L’Institut national de santé publique du Québec (INSPQ) a dévoilé aujourd’hui son Portrait des comportements suicidaires au Québec 2026, qui confirme la diminution du taux de suicide, une tendance amorcée il y a plus de vingt ans. Entre 2000 et 2023, celui-ci est passé de 17,9 à 11,9 suicides par 100 000 personnes.

Malgré ce recul notable, le rapport met en lumière des disparités marquées entre les sexes, les groupes d’âge et les régions.

Les hommes beaucoup plus touchés

Comme les années précédentes, les hommes demeurent les plus à risque. En 2023, leur taux de suicide atteint 18,1 par 100 000 personnes, comparativement à 5,7 chez les femmes, soit près de trois fois plus.

Les hommes de 50 à 64 ans présentent quant à eux le taux le plus élevé parmi les deux sexes et tous les groupes d’âge avec 28,4 suicides par 100 000 personnes. Du côté des femmes, ce sont celles de 35 à 49 ans qui sont les plus touchées, avec un taux de 8,3.

Forte variabilité selon les régions

Le portrait révèle également des contrastes importants entre les régions. Les zones situées hors des grands centres urbains affichent souvent des taux supérieurs à la moyenne provinciale, tandis que certaines grandes villes, notamment Montréal, présentent des taux plus faibles.

Le Nunavik se distingue malheureusement avec un taux extrêmement élevé de 122,7 suicides par 100 000 personnes. Cinq autres régions dépassent significativement la moyenne provinciale, dont le Saguenay–Lac-Saint-Jean, à 15,3 suicides par 100 000 personnes.

Tentatives de suicide en hausse chez les jeunes filles

L’INSPQ s’est également penché sur les hospitalisations liées aux tentatives de suicide. En 2024, le Québec en a enregistré 3 786, soit un taux de 42,0 par 100 000 personnes. Contrairement aux suicides complétés, les tentatives entraînant une hospitalisation touchent davantage les femmes (53,7) que les hommes (30,9).

Les taux les plus préoccupants apparaissent chez les adolescentes de 15 à 19 ans. Ces dernières présentent le taux d'hospitalisations le plus élevé (178,0 par 100 000 personnes). Par ailleurs, chez les filles de 10 à 14 ans, le taux a triplé entre 2010 et 2024 pour atteindre 94,1.

Les visites à l’urgence pour tentatives de suicide demeurent préoccupantes. Après une augmentation notable en 2021. Chez l'ensemble de la population, le taux est passé de 50,9 visites par 100 000 personnes en 2019, à 57,9 en 2024, puis à 57,4 en 2025.

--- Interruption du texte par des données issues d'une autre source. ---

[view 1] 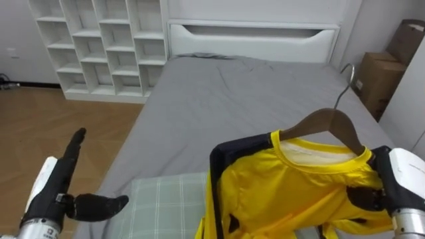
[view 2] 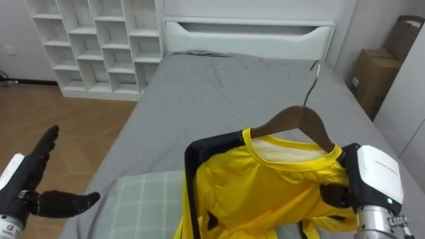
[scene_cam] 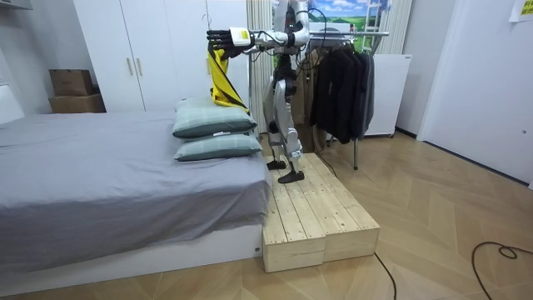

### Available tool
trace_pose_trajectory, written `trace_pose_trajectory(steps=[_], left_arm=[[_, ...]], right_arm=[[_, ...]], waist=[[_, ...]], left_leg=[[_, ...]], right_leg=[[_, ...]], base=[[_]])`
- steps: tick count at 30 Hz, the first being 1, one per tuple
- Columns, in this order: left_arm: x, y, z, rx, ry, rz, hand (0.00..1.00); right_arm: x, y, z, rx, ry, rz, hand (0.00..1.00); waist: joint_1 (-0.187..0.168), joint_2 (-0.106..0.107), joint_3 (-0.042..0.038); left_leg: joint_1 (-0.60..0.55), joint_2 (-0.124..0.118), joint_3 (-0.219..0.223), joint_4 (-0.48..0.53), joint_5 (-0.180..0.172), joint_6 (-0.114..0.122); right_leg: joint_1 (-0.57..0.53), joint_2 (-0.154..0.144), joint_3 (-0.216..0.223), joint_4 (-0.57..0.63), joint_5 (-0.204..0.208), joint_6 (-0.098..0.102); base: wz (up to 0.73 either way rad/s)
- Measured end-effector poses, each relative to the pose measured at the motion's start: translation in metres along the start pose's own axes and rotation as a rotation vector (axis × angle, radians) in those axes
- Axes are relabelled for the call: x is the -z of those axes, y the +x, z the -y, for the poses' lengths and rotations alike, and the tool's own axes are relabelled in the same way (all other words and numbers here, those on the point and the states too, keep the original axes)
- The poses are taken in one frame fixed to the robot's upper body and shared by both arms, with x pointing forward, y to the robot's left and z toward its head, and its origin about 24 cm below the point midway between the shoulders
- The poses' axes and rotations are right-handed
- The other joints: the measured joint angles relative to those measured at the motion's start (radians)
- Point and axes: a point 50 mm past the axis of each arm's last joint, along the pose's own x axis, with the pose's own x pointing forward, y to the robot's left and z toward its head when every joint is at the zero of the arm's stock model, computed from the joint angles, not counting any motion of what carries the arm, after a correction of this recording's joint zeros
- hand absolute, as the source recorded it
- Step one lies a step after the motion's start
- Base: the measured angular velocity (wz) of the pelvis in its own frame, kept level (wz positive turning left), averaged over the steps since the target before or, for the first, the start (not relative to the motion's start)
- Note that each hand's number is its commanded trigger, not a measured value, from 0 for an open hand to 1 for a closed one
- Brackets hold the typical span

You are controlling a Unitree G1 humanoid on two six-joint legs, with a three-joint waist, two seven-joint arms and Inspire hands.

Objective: Hang clothes

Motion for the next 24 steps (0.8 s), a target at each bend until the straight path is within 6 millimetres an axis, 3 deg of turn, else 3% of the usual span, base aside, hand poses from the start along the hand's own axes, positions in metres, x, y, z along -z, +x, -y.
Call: trace_pose_trajectory(steps=[6,8,12,16,19,24], left_arm=[[0.059,-0.014,0.001,-0.045,-0.067,-0.249,0.0],[0.083,-0.027,0.002,-0.058,-0.063,-0.353,0.0],[0.13,-0.059,0.008,-0.07,-0.065,-0.579,0.0],[0.169,-0.098,0.015,-0.116,-0.126,-0.82,0.0],[0.185,-0.122,0.013,-0.147,-0.157,-0.933,0.0],[0.201,-0.154,0.015,-0.153,-0.154,-1.051,0.0]], right_arm=[[-0.006,-0.001,0.014,0.103,-0.024,0.043,1.0],[-0.01,-0.001,0.018,0.126,-0.05,0.074,1.0],[-0.012,-0.008,0.026,0.161,-0.061,0.096,1.0],[-0.019,-0.013,0.033,0.188,-0.067,0.14,1.0],[-0.019,-0.014,0.034,0.188,-0.08,0.144,1.0],[-0.034,-0.014,0.047,0.248,-0.102,0.215,1.0]], waist=[[0.002,0.0,0.0004],[0.002,-0.001,0.0013],[0.017,-0.019,0.0106],[0.028,-0.02,0.0109],[0.031,-0.028,0.0061],[0.033,-0.031,0.0053]], left_leg=[[0.016,0.0,0.006,-0.008,-0.001,-0.002],[0.017,0.0,0.016,-0.006,-0.001,-0.002],[0.029,0.0,0.034,-0.009,-0.001,-0.003],[0.028,0.007,0.049,-0.012,-0.02,-0.009],[0.027,0.011,0.055,-0.013,-0.025,-0.011],[0.031,0.013,0.057,-0.014,-0.028,-0.012]], right_leg=[[0.007,0.005,0.005,0.003,-0.01,-0.003],[0.005,0.007,0.016,0.002,-0.011,-0.003],[0.004,0.011,0.032,0.004,-0.017,-0.002],[-0.008,0.023,0.05,0.006,-0.017,-0.002],[-0.009,0.027,0.049,0.011,-0.017,-0.003],[-0.009,0.029,0.05,0.017,-0.021,-0.004]], base=[[-0.04],[-0.15],[-0.11],[-0.14],[-0.07],[-0.01]])
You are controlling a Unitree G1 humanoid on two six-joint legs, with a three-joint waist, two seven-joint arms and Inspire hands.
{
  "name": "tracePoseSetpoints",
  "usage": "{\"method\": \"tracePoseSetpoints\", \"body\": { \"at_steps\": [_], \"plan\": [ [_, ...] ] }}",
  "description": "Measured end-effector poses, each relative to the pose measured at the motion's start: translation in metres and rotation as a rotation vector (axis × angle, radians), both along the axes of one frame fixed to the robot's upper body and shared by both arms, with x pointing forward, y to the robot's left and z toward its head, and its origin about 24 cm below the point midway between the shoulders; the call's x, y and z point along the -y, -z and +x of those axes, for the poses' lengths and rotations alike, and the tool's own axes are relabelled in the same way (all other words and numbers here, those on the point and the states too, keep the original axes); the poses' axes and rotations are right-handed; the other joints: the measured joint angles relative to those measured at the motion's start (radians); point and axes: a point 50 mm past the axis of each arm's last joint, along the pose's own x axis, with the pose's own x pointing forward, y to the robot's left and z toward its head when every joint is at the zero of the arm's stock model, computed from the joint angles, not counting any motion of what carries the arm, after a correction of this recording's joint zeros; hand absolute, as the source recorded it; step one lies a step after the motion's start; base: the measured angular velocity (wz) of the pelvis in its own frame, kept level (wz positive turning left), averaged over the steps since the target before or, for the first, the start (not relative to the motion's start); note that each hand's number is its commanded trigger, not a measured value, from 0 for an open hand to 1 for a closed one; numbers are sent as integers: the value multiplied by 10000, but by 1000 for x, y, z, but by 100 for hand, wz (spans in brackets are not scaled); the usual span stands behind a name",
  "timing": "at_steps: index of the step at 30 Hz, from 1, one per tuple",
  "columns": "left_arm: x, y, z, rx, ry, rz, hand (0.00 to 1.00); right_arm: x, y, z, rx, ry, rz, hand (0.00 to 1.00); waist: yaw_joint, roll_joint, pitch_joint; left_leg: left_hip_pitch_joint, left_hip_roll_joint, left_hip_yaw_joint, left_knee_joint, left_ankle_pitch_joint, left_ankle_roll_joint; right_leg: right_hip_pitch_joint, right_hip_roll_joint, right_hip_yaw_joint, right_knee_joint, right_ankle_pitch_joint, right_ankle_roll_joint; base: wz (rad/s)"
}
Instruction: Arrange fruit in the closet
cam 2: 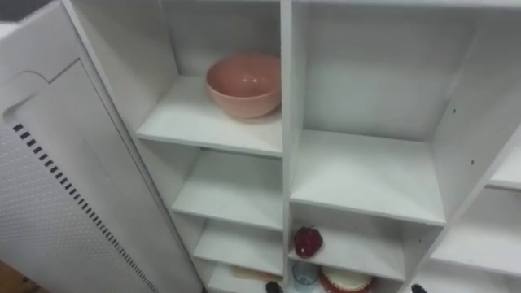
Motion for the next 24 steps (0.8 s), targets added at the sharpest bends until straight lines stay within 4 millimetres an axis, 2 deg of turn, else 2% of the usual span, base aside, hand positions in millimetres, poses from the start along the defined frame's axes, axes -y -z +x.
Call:
{"method": "tracePoseSetpoints", "body": {
  "at_steps": [1,2,4,7,12,15,18,24],
  "plan": [
    [-1,0,-3,-8,-96,129,0,-6,10,-14,-353,-373,28,0,-88,-102,-89,248,31,-8,-178,17,-28,303,70,-57,-290,60,5,0],
    [-2,0,-4,-29,-96,191,0,-9,15,-20,-538,-561,10,0,-134,-131,-112,370,47,-23,-232,16,-32,484,106,-100,-434,92,12,15],
    [-3,0,-8,-8,-425,220,0,-16,33,-53,-1420,-1067,-14,0,-460,-224,-168,1003,48,-100,-495,22,-47,1377,206,-389,-1015,176,76,30],
    [0,0,-8,206,-518,140,0,-17,45,-86,-2337,-1607,-205,0,-586,-301,-228,1485,16,-108,-659,20,-49,1884,223,-364,-1195,199,118,6],
    [-4,-2,-5,709,-1344,393,0,-31,58,-119,-3796,-3387,-670,0,-854,-365,-241,2212,25,-68,-1132,37,-88,2423,293,-246,-1351,214,142,-8],
    [-4,-3,-4,905,-1368,501,0,-42,64,-129,-4458,-4333,-900,0,-943,-365,-233,2545,73,126,-1234,18,-125,2656,385,13,-1439,224,125,-22],
    [-2,-2,-6,910,-1536,462,0,-50,69,-146,-5103,-4937,-960,0,-999,-337,-261,2762,107,187,-1365,-3,-158,2858,456,118,-1540,244,114,-11],
    [3,1,-16,753,-2032,222,0,-52,73,-180,-6225,-6216,-1283,0,-1056,-319,-277,3072,173,428,-1497,-33,-213,3022,551,314,-1680,263,103,-10]
  ]
}}
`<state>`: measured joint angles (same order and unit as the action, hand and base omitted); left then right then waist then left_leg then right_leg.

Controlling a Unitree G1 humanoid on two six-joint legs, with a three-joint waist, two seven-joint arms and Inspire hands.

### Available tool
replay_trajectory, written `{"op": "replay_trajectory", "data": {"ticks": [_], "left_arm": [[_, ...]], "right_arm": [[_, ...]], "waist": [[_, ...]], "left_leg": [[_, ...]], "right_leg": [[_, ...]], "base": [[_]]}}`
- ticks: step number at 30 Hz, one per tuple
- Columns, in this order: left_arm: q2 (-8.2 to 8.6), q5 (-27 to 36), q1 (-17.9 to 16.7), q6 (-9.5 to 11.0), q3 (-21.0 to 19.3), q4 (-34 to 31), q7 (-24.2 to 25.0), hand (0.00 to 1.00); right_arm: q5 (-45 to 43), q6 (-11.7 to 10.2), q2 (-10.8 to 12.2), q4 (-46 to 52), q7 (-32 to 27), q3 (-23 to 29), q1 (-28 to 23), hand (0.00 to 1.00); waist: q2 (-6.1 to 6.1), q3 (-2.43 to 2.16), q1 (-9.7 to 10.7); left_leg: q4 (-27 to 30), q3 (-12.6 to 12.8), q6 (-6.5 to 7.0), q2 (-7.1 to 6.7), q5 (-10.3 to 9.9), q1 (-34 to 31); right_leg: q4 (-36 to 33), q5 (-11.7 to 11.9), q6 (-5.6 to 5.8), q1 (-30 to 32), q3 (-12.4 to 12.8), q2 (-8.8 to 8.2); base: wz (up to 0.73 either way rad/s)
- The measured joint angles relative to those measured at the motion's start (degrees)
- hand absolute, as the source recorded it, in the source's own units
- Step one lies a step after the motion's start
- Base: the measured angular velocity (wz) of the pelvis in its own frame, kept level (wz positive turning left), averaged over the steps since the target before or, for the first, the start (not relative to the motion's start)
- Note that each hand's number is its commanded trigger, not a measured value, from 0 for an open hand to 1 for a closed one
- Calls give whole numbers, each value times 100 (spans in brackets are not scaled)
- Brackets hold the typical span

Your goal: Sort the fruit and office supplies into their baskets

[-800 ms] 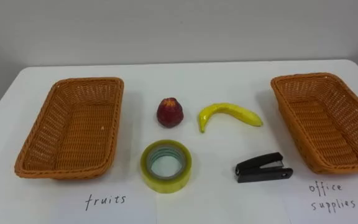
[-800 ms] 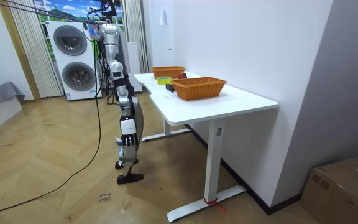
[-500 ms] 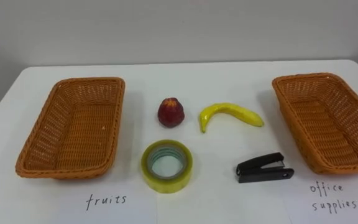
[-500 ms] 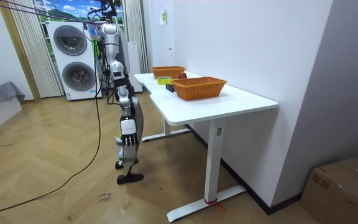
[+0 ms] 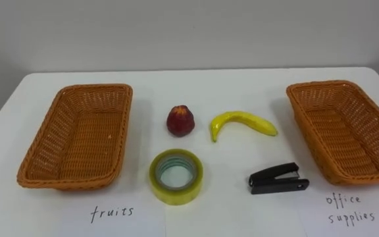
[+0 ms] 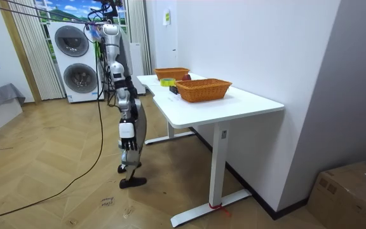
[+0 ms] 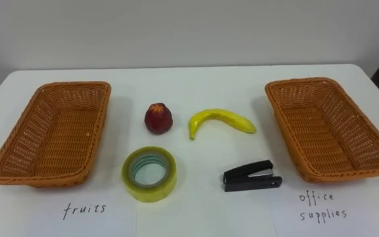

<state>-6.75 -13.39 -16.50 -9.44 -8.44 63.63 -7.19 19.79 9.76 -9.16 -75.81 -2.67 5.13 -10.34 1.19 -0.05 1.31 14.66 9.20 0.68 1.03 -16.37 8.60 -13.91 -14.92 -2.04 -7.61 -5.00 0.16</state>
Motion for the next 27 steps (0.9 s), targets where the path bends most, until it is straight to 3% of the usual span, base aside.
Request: {"op": "replay_trajectory", "data": {"ticks": [7,11,15,19,27], "left_arm": [[-38,164,0,76,-450,-7,4,0],[-67,299,-12,81,-490,-20,12,0],[-135,714,-82,156,-488,-19,11,0],[-180,817,-92,358,-488,-55,-1,0],[-167,932,-262,506,-511,-210,-132,0]], "right_arm": [[1820,-185,-13,256,-152,759,-182,0],[2521,-235,-16,382,-230,1174,-207,0],[2900,-296,-15,689,-589,1436,-242,0],[2961,-515,-14,1378,-1102,1644,-268,0],[3016,-843,-62,2594,-2080,2204,-286,0]], "waist": [[125,-9,57],[149,-6,153],[145,-4,223],[136,-2,343],[112,-16,347]], "left_leg": [[-25,3,0,23,0,4],[-96,4,0,24,-1,9],[-104,19,0,10,-1,8],[-113,33,0,1,-1,-5],[-122,154,-1,10,0,-82]], "right_leg": [[3,0,0,28,38,6],[19,0,1,37,41,6],[33,1,1,45,40,16],[36,1,1,67,46,23],[17,11,5,204,228,90]], "base": [[-1],[0],[-1],[0],[-8]]}}
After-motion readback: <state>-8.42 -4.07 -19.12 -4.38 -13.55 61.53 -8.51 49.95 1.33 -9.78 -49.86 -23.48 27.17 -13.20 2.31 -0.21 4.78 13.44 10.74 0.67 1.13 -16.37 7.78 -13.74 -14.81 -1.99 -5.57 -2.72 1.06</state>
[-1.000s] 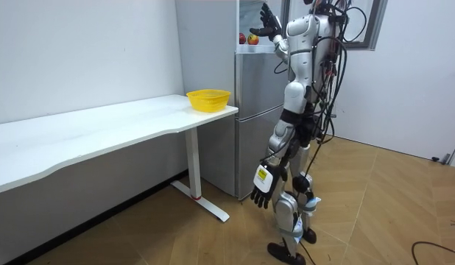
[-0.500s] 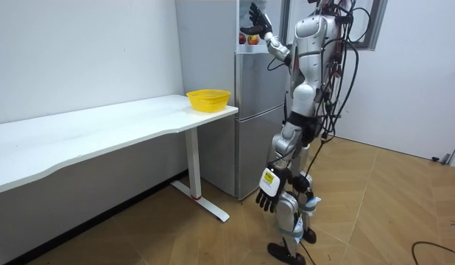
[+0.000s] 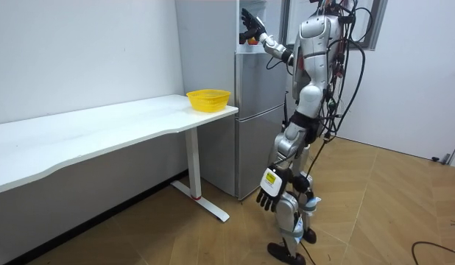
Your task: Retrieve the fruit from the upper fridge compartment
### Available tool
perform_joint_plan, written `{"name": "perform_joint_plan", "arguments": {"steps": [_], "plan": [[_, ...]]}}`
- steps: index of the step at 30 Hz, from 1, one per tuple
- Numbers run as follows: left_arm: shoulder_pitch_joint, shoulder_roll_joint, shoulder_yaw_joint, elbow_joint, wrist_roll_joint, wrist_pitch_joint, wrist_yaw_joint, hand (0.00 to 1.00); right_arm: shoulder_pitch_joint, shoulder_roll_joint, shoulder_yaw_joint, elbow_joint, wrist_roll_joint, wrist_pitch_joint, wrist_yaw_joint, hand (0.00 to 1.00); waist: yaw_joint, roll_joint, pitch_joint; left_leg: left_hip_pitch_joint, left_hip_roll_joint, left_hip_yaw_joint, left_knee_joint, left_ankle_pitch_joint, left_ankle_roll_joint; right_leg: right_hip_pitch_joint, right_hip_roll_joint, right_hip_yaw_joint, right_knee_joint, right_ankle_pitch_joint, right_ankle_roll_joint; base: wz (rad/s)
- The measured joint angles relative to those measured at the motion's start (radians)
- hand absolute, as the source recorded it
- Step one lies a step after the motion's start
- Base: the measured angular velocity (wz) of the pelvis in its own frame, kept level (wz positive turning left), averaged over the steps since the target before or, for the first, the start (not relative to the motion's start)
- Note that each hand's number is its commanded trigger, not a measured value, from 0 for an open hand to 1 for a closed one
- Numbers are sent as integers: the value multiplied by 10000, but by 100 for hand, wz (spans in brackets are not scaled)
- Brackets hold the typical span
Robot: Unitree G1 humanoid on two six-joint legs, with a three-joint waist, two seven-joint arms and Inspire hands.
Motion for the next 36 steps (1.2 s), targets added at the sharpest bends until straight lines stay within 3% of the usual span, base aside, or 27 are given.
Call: {"name": "perform_joint_plan", "arguments": {"steps": [4,11,18,22,26,34,35,36], "plan": [[6,76,-5,-71,-14,0,-1,0,-1,-89,0,240,27,54,44,0,-25,-55,-19,12,-52,-117,7,14,18,47,-32,-130,-2,0,1,8],[50,347,1,-400,3,4,-192,0,-299,-171,35,865,93,130,382,0,-3,-144,15,-4,-69,-132,12,23,29,55,-16,-132,-3,0,1,0],[52,403,-5,-412,1,4,-195,0,-317,-497,320,1059,129,119,689,0,-2,-128,24,-9,-74,-133,-59,24,33,49,1,-136,-1,1,2,0],[38,364,-4,-412,2,24,-204,0,-756,-706,378,2018,400,117,1098,0,-59,-94,37,-12,-71,-122,-66,24,33,49,1,-125,-2,1,2,0],[-51,366,-18,-421,-1,299,-217,0,-1307,-900,389,2951,799,289,1624,0,-62,-105,20,-25,-73,-137,-135,24,33,54,11,-138,-1,1,2,0],[-90,378,-41,-410,-9,802,-410,0,-1451,-1330,799,3642,1540,466,2151,0,-56,-231,-61,20,-67,-177,-14,24,32,168,-35,-287,-5,1,2,3],[-95,401,-62,-399,-19,811,-410,0,-1543,-1432,940,3933,1595,473,2250,17,-54,-227,-50,68,-69,-199,-1,24,33,230,-35,-313,-10,1,2,5],[-95,411,-61,-399,-17,823,-410,0,-1567,-1464,985,4034,1601,509,2307,51,-65,-198,-27,102,-69,-200,-1,24,32,263,-38,-324,-12,1,3,4]]}}
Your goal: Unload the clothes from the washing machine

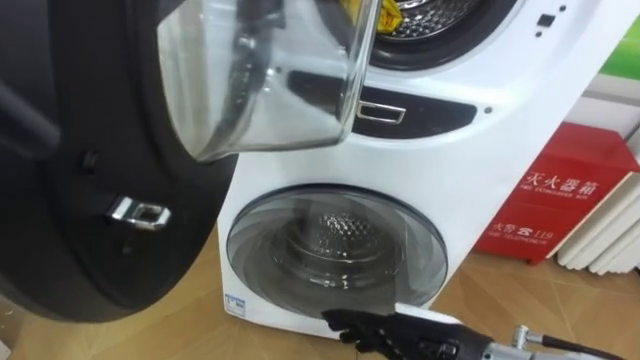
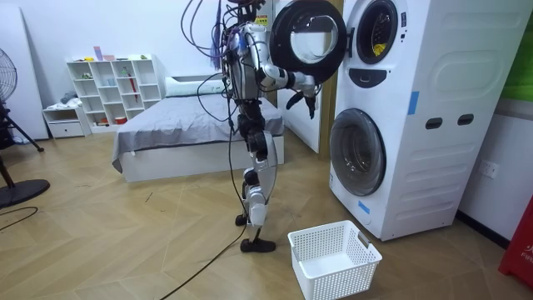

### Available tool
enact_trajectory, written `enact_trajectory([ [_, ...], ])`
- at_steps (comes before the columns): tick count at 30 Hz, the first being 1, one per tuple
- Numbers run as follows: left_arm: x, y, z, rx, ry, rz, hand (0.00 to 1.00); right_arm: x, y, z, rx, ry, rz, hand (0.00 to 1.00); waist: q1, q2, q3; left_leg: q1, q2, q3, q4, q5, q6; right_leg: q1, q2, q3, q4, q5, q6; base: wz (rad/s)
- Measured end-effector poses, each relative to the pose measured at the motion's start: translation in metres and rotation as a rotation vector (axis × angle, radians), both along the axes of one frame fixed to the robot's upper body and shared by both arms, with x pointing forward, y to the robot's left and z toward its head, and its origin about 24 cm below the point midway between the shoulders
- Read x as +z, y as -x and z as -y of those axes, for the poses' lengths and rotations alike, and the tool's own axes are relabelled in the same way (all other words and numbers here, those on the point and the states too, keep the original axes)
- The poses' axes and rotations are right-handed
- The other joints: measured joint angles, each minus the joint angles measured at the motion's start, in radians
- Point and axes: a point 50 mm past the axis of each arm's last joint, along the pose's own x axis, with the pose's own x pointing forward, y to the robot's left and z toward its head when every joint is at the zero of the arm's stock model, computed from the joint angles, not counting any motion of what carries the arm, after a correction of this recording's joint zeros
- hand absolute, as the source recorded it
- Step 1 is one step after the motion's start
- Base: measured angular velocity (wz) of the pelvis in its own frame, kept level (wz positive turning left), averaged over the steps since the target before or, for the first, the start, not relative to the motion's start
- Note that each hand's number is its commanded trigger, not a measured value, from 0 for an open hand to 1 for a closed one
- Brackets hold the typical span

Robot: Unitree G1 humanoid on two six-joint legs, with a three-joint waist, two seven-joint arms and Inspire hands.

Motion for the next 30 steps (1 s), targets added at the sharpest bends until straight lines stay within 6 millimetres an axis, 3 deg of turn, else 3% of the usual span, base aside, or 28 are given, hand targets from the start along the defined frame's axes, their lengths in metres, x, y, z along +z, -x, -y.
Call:
enact_trajectory([
  [8,0.000,0.006,-0.003,0.074,0.004,0.011,0.00,0.012,-0.015,0.026,-0.218,0.006,0.111,0.00,-0.019,-0.002,0.0031,0.018,-0.003,0.004,-0.004,0.000,0.002,0.014,-0.002,0.000,0.001,-0.001,0.002,-0.01],
  [13,-0.001,0.008,0.000,0.095,-0.009,0.016,0.00,0.029,-0.028,0.034,-0.439,-0.066,0.260,0.00,-0.021,0.019,0.0107,0.016,-0.001,0.019,0.005,-0.002,0.003,0.010,-0.002,0.005,0.002,-0.001,0.002,-0.06],
  [18,-0.005,0.017,0.011,0.117,0.012,-0.002,0.00,0.043,-0.032,0.028,-0.532,-0.125,0.365,0.00,-0.023,0.061,-0.0078,0.023,-0.001,0.025,0.003,-0.002,0.004,0.012,-0.002,0.016,0.002,-0.002,0.003,-0.01],
  [20,-0.005,0.021,0.010,0.127,0.010,-0.009,0.00,0.051,-0.037,0.025,-0.559,-0.170,0.398,0.00,-0.026,0.067,-0.0110,0.027,-0.001,0.025,0.001,-0.001,0.003,0.015,-0.002,0.017,0.002,-0.004,0.005,0.00],
  [26,-0.006,0.024,0.011,0.131,0.007,-0.013,0.00,0.077,-0.051,0.009,-0.651,-0.362,0.502,0.00,-0.026,0.057,-0.0077,0.037,0.000,0.030,-0.005,-0.001,0.003,0.024,0.000,0.026,0.002,-0.004,0.005,-0.02],
  [30,-0.006,0.025,0.012,0.134,0.005,-0.020,0.00,0.083,-0.051,0.004,-0.652,-0.439,0.498,0.00,-0.020,0.048,-0.0047,0.043,0.001,0.029,-0.003,-0.003,0.003,0.030,0.000,0.019,0.003,-0.004,0.005,0.00],
])
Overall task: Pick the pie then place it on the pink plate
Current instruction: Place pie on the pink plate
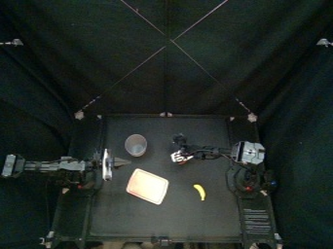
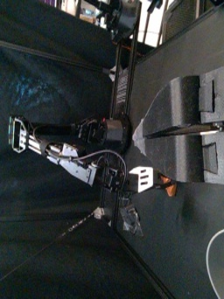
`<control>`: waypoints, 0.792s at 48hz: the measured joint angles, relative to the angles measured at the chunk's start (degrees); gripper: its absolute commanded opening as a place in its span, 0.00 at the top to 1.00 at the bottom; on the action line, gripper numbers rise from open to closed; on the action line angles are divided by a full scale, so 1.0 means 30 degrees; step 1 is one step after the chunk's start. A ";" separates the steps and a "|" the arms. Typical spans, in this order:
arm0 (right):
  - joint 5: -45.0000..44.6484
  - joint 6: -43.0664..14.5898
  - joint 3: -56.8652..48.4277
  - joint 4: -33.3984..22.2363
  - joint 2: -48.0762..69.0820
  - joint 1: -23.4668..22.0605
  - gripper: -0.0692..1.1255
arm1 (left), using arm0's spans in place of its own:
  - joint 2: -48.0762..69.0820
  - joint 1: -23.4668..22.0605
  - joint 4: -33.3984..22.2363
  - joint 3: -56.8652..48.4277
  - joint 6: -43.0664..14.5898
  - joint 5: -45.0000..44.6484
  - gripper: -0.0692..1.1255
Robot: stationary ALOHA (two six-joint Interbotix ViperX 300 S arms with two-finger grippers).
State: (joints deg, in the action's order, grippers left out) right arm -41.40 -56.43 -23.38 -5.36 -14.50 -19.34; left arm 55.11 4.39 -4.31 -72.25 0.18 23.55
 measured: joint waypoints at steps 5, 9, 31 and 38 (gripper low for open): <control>-0.0029 0.0000 0.0029 -0.0205 -0.0029 0.0117 0.45 | 0.0000 0.0000 0.0000 0.0000 0.0000 0.0000 0.92; -0.0088 0.0029 0.0117 -0.0264 -0.0029 0.0264 0.47 | 0.0000 0.0000 0.0000 0.0000 -0.0029 0.0000 0.92; -0.0088 0.0088 0.4131 -0.2432 0.0498 0.5273 0.47 | 0.0000 0.0146 -0.0586 -0.0117 0.0000 0.0029 0.92; 0.0000 -0.0029 0.5830 -0.2842 -0.0674 0.6855 0.47 | 0.0000 0.0264 -0.0615 -0.0117 -0.0088 0.0000 0.92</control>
State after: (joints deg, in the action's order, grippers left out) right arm -41.40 -56.51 -5.89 -13.89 -16.52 1.23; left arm 55.11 5.19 -6.15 -72.60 -0.09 23.55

Une fois de plus, les jeunes filles de 10 à 14 ans et les adolescentes de 15 à 19 ans demeurent les plus touchées en 2025, avec respectivement 116,7 et 261,6 visites par 100 000 personnes.

Les visites pour idées suicidaires, quant à elles, ont continué d’augmenter depuis 2016, avant de se stabiliser en 2025, avec des taux comparables chez les hommes et les femmes, une particularité contrastant avec les tendances observées pour les suicides complétés et les tentatives.